Analyses of culture supernatants.

For growth on xyloglucan, 200-μl samples of the cultures were taken at the midexponential and late exponential phases of growth and centrifuged for 10 min (15,000 × g, 4°C). Next, 20-μl portions of the supernatants were diluted in 250 μl (final volume) of 0.1 M NaOH and analyzed by HPAEC-PAD using PA1 or PA20 columns, as described above. Injection of samples containing glucose, galactose, xylose, cellobiose, and XGO4 (9) (Megazyme, Bray, Ireland) at known concentrations was used to quantify the sugars.

Inhibition assays of xylogluco-oligosaccharide depolymerizing enzymes.

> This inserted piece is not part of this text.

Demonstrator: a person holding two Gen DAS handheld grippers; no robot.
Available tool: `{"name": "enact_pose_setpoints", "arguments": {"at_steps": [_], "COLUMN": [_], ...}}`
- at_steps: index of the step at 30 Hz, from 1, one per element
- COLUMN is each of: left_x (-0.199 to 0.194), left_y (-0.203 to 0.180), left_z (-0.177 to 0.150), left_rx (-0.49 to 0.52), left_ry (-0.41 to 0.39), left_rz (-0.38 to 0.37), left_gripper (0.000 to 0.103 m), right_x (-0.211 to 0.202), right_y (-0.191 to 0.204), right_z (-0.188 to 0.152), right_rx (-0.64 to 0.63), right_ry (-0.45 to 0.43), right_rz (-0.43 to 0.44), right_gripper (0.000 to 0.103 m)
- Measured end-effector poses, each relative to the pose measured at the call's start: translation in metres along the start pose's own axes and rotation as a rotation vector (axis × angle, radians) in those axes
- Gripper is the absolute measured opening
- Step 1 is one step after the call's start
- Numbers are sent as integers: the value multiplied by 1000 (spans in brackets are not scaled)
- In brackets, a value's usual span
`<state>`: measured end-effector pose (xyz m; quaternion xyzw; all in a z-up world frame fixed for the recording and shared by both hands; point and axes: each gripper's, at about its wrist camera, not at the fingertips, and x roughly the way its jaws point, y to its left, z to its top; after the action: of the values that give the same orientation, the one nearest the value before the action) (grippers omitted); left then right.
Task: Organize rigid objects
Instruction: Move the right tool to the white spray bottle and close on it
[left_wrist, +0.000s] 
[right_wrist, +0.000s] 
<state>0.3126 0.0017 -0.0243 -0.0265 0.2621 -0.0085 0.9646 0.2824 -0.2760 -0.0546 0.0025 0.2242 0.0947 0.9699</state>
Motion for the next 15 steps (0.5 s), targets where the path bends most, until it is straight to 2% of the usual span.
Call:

Gal42A (2 nM) was first assayed at 37°C on 2 mM p-nitrophenyl-β-d-galactoside (pNPβGal) at 2 mM in 50 mM phosphate (pH 7.0) buffer as formerly reported (9) with or without 20 mM either galactose, glucose, xylose, or cellobiose. The released pNP was monitored at 400 nm for 250 s. To determine the K value for galactose, Gal42A (2 nM) was assayed again on pNPβGal at variable concentrations (0.5 to 7 mM) in the presence of either galactose (at 0, 2, or 10 mM) or cellobiose (at 0, 4, or 20 mM). Glu3A (20 nM) was initially assayed at 37°C on 5 mM p-nitrophenyl-β-d-glucoside (9) (pNPβGlu) in 50 mM phosphate (pH 7.0) buffer in the absence or presence of 20 mM galactose, 20 mM glucose, 20 mM xylose, or 20 mM cellobiose, as described above. Since significant inhibition was only observed for glucose and cellobiose, their K values were determined by performing new kinetics studies on pNPβGlu (at concentrations ranging from 1 to 16 mM) in the presence of 0, 2, or 10 mM glucose or 0, 10, or 30 mM cellobiose.

Xyl31A (100 nM) was first assayed at 37°C on 1 mM isoprimeverose (Megazyme) as formerly reported (9) in 50 mM phosphate (pH 6.0) in the absence or presence of 10 or 50 mM xylose, 10 mM galactose, 10 mM glucose, or 10 mM cellobiose. After 5 and 20 min of incubation, 20-μl portions were pipetted and mixed with 180 μl of distilled water and 50 μl of 0.5 M NaOH prior to analyses by HPAEC-PAD using a PA1 column. The K for glucose was estimated by performing new kinetics analyses using variable isoprimeverose concentrations (0.5 to 8 mM) in the presence of 0, 2, or 10 mM glucose.